The current situation is therefore:

  • For extremes that occur roughly annually, climate models provide information to assess how these are changing. For temperature-related extremes the changes in these events tend to occur on a large (regional) scale associated with large-scale synoptic patterns. Climate models likely have some skill here; some models do seem to connect large scale drivers (e.g. ENSO) with changes in the likelihood of temperature and perhaps rainfall extremes. The literature is rich with these sorts of analyses and they are likely broadly reliable, but that does not make them necessarily useful.
  • Evidence exists, from targeted examination of individual events, that some extremes will become worse in a warmer world. For example, a specific storm can be examined under current and future climate conditions. These case studies tend to point to more intense future rainfall, more intense heatwaves and so on but most assume the large-scale background state does not impact the synoptic conditions that led to the event. Despite this, they do provide considerable evidence that many extremes will intensify in the future but they do not provide guidance of where events may cease to occur, or occur more frequently.
  • For extremes of a scale that threaten the resilience of a system – that is events that might occur about once every 100 years – analyses of climate models provide little confidence that we can use these models to simulate these events. There are arguments that climate models can simulate the change in these events even though they cannot capture the probability of them in the current climate. Evidence to support this view is very weak.
  • Truly transformative events are commonly compound events – where simultaneous events occur. There has been almost no analysis of how well climate models can capture the risk of these events and it is extremely unlikely they can.
  • A category of extreme events known as abrupt climate change events exist. These include collapse of the thermohaline ocean circulation, collapse of the Amazon ecosystem, collapse of the west Antarctic ice sheet and so on. Global climate models do not simulate these systems in a way that they can be reliably used to assess the risk of such events and expert judgment informed by palaeoclimate data is most commonly used to examine these phenomena.

There are ways forward:

  • Building climate models to reflect synoptic scales properly (~10km), and then running large ensembles is a 10-year research challenge but may provide more reliable simulations of extremes, and better ways to estimate the statistics of extremes.
  • Embedding regional climate models in existing high-resolution models (e.g. HiResMIP) may provide a more reliable large-scale state to downscale than existing CMIP5 models, where large errors in the mean state likely limits their reliability.

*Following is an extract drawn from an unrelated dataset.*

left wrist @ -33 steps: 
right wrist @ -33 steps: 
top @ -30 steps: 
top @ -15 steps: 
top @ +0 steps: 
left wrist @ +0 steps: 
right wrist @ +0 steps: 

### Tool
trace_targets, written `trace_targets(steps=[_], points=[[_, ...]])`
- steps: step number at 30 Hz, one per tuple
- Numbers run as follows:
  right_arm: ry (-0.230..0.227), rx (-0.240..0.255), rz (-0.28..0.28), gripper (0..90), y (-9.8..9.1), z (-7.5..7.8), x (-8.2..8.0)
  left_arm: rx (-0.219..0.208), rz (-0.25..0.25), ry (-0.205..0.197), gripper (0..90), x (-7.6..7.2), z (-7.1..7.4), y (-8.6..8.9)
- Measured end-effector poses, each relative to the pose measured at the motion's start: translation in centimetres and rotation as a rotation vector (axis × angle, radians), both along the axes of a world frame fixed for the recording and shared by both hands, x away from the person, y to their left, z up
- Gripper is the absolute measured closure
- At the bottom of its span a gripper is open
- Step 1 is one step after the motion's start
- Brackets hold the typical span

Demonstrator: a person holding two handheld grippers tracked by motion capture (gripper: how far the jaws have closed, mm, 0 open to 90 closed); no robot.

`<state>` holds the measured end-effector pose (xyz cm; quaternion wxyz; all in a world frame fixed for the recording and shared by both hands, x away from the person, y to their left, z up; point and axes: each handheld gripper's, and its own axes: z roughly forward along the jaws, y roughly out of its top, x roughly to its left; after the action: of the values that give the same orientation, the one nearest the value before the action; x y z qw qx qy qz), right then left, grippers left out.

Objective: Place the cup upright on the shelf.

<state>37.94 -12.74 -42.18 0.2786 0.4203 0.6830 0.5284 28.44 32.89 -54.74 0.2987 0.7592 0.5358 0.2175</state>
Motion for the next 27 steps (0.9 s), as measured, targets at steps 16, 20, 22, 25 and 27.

This is achievable in ~3-5 years.
  • Targeted studies of events to understand the physical processes that are woven together to explain the extreme may provide insight on how processes influence these events in the future and how the events can be better represented in models.
  • Targeted studies on compound events that result in failure of human and natural systems, guided by analysis of the vulnerabilities of these systems.

In case there is any misunderstanding, the lack of reliable evidence from climate models of how truly extreme events may change should not be interpreted as suggesting these events will not change. The general sense of more extreme events in the future is well founded on observations and theory and it is more likely we are underestimating how fast and by how much extremes will change on local to regional scales.